U.S. Secretary of State John Kerry (L), Russian Foreign Minister Sergei Lavrov (R) and UN Envoy for Syria Staffan de Mistura address the media in Vienna, Austria, November 14, 2015. Parties agreed to accelerate efforts to end the conflict in Syria by launching negotiations between the government and opposition by January. REUTERS

Over the weekend, 19 nations meeting in Vienna – including Iran, Russia, Turkey and Saudi Arabia — approved a timetable for a Syria agreement. Diplomats avoided the toughest questions about the fate of Assad and his top henchmen but launched a process of identifying and uniting responsible Sunni opposition to his rule.

In the meantime, the war against the Islamic State is intensifying.

Despite an understandable aversion to getting sucked into another major conflict in the Middle East, the Obama administration has increased its military presence in Iraq and Syria and is keeping thousands of troops in Afghanistan. The U.S. is also bolstering support for Iraqi and Syrian Kurds who have proven to be the most reliable and effective forces in pushing back IS.

While terrorists were mowing down ordinary Parisians on Friday, Kurdish Peshmerga, with the assistance of American air power, were retaking the town of Sinjar and cutting the main highway linking IS strongholds in Iraq and Syria.

Iraqi forces trained by the U.S. have encircled Ramadi, while Kurdish forces in Syria are preparing to attack the IS “capital” of Raqqa. France on Sunday unleashed a barrage of bombs on that Syrian town.

A U.S.-led coalition is bombing oil fields that are funding IS and hitting trucks carrying that oil to market. And a U.S. drone strike killed “Jihadi John” – a Kuwaiti-born British terrorist best known for lopping off the heads of foreign hostages and posting the videos on social media.

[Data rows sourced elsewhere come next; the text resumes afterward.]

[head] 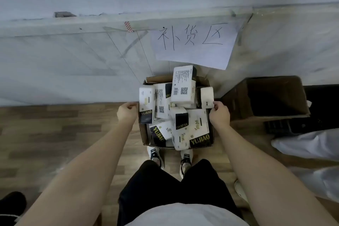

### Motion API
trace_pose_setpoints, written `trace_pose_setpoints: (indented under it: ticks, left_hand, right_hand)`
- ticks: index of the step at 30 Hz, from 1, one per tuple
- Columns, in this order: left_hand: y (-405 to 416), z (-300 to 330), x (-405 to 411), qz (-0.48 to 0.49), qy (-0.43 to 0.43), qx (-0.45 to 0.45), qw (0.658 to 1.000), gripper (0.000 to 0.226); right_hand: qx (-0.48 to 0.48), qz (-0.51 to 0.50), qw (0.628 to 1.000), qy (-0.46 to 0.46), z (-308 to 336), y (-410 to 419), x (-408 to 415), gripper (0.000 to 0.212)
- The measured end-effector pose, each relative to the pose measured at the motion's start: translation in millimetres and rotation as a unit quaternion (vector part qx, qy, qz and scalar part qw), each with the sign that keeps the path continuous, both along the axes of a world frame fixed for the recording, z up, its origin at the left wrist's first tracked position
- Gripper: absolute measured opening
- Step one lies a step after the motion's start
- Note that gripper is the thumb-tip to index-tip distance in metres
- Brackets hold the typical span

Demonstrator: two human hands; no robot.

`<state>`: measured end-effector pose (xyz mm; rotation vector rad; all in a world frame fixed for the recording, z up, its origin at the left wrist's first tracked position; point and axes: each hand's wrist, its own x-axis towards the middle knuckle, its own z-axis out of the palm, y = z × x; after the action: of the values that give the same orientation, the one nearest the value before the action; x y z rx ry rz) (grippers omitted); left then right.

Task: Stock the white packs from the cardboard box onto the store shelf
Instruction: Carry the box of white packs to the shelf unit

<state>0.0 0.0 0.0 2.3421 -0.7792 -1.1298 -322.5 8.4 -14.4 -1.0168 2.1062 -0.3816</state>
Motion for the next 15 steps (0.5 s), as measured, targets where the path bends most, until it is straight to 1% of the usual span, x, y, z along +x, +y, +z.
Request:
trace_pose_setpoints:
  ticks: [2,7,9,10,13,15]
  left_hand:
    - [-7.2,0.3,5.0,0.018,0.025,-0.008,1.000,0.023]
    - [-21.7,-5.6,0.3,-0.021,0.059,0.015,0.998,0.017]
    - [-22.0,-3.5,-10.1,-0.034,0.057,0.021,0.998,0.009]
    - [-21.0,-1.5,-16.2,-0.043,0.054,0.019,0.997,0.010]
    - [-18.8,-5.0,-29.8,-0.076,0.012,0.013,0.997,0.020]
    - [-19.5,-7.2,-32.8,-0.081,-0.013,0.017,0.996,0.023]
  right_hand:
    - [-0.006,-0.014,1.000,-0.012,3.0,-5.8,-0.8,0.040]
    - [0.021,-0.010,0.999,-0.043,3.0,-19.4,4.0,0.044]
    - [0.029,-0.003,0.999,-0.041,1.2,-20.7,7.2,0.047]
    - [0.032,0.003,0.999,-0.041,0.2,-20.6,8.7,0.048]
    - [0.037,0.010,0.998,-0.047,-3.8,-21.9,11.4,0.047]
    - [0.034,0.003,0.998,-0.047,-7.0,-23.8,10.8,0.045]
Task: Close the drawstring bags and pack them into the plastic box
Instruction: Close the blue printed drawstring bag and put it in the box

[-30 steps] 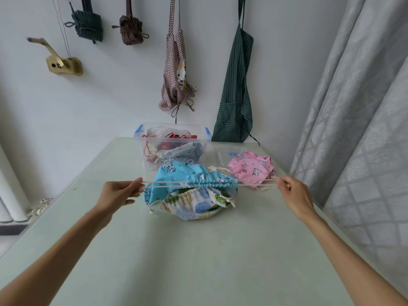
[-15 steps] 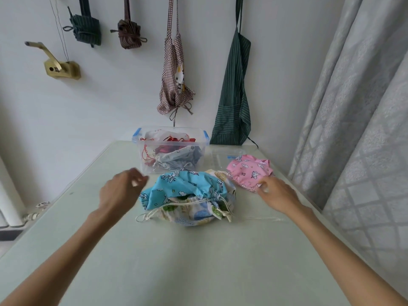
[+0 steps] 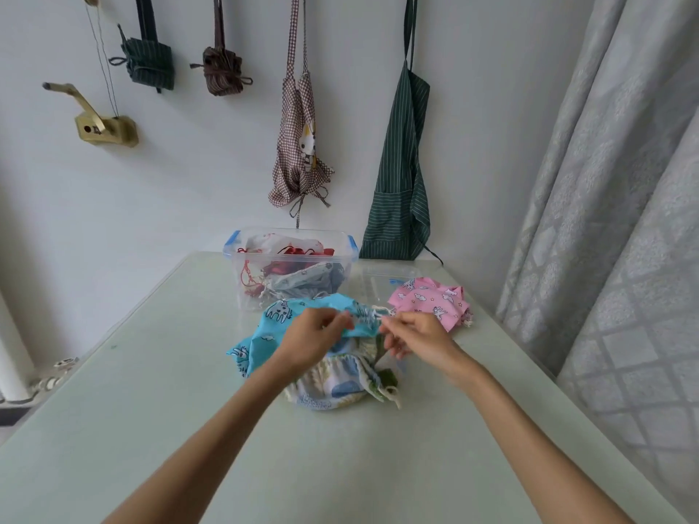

While stepping up attacks on IS at its source, Europe, the United States and wealthy Arab countries must continue to take in refugees from Syria, Iraq and Afghanistan – the vast majority of whom are fleeing terror and not plotting it.

A number of right-wing European politicians and Republican presidential candidates in the United States have called for closing borders to these desperate asylum seekers. U.S. presidential contenders Jeb Bush and Ted Cruz said Sunday that the U.S. should only accept Christians – a small percentage of those fleeing carnage in the Middle East.

These sorts of comments only provide grist for IS propaganda about Western hostility toward Muslims. Closing borders cannot protect countries from terrorists who hold Western passports – as appears to have been the case for most of the Paris attackers – or who have easy access to firearms, as is the situation in the United States.

The West must also increase economic and development aid to countries such as Tunisia, the only Middle Eastern nation to have survived the Arab spring with an inclusive democratic government.

Ultimately, the destruction of IS is primarily the responsibility of Muslim leaders with the courage to confront the group as a perversion of one of the world’s great religions. Religious authorities in Saudi Arabia, Egypt and Turkey should make it clear through sermons and fatwas that those who kill innocents will never see paradise.

Demonizing an entire faith – as too many U.S. and European politicians appear all too ready to do – will only serve the interests of the terrorists. Ultimately these death-eaters – to paraphrase J.K. Rowling – will lose if the world is united against them.